I admire Alexander’s preferment of labors and hardships over luxuries and bodily pleasures. However, the goal which Alexander hopes to attain through labor and hardships (i.e. glory and fame) is misguided. Although people still remember and read about Alexander today, nearly 2400 years after his death, glory and fame are as transitory and insatiable as any other worldly possession. Indeed, Alexander was not satisfied after conquering the Persian Empire. He wanted to cross the Ganges, and fight a suicide mission against overwhelming numbers of Indian enemies. If his army did not refuse to go further into Asia, and persuade Alexander to return home to Greece, then Alexander would have continued to wage battles until he was either slain or died from some other cause.

I disagree with the preceding paragraph. I believe that glory and fame are the only goals worthy of humanity.

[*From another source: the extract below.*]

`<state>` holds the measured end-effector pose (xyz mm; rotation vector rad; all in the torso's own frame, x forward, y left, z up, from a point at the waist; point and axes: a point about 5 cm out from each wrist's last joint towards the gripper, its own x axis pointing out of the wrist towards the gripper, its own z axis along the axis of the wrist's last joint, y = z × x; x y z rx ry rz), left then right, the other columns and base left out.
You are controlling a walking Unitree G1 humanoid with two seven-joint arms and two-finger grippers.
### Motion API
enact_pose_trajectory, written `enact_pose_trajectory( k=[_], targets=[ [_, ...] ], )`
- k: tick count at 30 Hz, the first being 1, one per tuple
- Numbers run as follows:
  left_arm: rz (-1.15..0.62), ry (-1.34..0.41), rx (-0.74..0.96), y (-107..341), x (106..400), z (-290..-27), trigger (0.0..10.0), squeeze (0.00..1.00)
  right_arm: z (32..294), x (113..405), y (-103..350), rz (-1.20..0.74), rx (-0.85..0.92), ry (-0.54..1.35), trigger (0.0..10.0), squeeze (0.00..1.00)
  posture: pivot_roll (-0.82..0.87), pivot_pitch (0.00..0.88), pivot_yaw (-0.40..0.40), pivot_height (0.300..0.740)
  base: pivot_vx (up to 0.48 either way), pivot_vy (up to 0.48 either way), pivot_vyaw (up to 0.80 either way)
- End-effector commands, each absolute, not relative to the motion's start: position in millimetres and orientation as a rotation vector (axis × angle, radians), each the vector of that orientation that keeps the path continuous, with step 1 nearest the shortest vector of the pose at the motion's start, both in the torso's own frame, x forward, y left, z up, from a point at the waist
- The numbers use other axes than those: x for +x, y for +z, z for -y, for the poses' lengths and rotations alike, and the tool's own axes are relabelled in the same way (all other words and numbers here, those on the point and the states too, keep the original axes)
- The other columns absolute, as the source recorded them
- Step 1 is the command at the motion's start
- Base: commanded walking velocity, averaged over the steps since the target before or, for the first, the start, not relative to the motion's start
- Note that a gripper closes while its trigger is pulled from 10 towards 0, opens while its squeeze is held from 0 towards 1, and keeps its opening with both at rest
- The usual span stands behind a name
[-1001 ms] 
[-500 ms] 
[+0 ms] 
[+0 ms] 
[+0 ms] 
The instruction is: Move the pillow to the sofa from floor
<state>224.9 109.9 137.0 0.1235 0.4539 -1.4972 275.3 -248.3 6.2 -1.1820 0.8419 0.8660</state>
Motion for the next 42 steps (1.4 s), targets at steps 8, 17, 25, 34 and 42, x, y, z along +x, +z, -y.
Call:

For a long while, I have contemplated the answer given by the Indian philosopher to Alexander’s question of what must a man do to become a god. A man must do something which is impossible for men to do. The sentence seems to contain an inherent contradiction. However, I think that we can manipulate the question and answer to rather state what differentiates gods from men. Gods can do that which is impossible for men to do. What is the only thing in the universe of which men are incapable? I do not mean to include flying unassisted by machinery, holding one’s breath under water indefinitely, or any other feat which is impossible for men to accomplish because of physical limitations. I mean that which is impossible for the mind, or rational faculty of man, to do. The mind can imagine magnificent and elaborate scenes, solve complex mathematical problems instantaneously (demonstrated by idiot savants), etc. But the mind is not immortal. When the body dies, or a person is rendered unconscious, the mind ceases to work. How, then, can a mind become immortal, or god-like? The mind must be preserved, and the only way to preserve the mind of a person is for that person to attain glory and fame, so that his actions and thoughts will live forever in the memory of posterity.

As of now, Alexander seems to have attained the status of a god. He is immortal in the sense that his actions and thoughts still are alive because people remember and study him to this very day. But if the human population becomes extinct, and all records of Alexander the great are annihilated and lost forever, is he a god? Whether the answer is yes or no, I cannot help but believe that the only worthwhile goal which a human can strive to attain is not Aristotle’s blessed life, but rather glory, fame, and apotheosis because everything else is illusory and transitory.